Output exactly the lines from the one with "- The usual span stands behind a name" through the last line of the data below, both included, and nothing more.

++++ Given data ++++

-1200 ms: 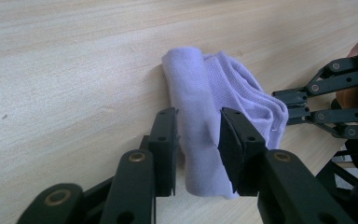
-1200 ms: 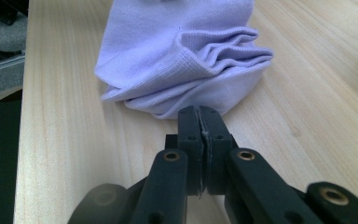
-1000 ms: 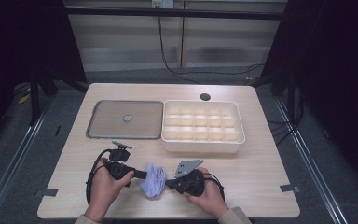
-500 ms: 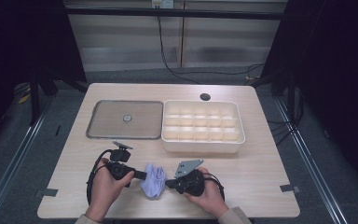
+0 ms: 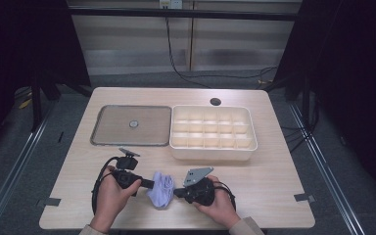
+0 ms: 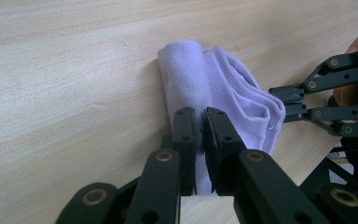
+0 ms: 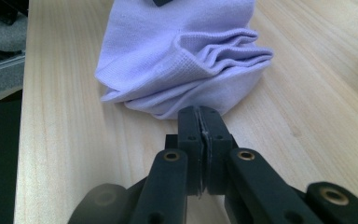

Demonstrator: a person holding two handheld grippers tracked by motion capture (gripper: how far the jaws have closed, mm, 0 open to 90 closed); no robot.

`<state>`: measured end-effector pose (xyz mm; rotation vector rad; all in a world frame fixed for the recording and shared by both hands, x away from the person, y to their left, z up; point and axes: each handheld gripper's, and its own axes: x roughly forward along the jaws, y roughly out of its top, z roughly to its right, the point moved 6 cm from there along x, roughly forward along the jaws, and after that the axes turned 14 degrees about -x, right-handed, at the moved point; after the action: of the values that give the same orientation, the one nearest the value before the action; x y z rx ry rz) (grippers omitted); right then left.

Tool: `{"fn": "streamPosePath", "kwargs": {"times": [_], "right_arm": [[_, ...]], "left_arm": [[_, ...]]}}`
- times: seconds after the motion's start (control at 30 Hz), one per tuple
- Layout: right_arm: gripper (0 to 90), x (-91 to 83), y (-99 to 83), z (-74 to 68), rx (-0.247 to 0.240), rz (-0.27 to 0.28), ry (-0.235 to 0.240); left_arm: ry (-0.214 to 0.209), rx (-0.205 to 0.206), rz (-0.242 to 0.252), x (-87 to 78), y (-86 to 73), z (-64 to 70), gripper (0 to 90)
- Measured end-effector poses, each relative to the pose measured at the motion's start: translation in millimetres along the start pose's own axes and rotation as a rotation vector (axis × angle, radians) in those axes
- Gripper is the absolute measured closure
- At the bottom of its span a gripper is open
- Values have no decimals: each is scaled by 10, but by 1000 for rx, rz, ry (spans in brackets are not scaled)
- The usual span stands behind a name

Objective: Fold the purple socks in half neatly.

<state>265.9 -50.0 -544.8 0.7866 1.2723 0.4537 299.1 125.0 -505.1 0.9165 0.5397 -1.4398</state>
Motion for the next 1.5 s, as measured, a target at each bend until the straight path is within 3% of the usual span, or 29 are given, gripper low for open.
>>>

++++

• [Exercise result]
- The usual span stands behind a name

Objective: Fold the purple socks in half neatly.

<state>265.9 -50.0 -544.8 0.7866 1.2723 0.4537 299.1 125.0 -505.1 0.9165 0.5397 -1.4398</state>
Motion for the next 1.5 s, as measured, a target at each bend until the straight path is within 3% of the usual span, or 29 are given, gripper low for open.
>>>

This answer has no further content.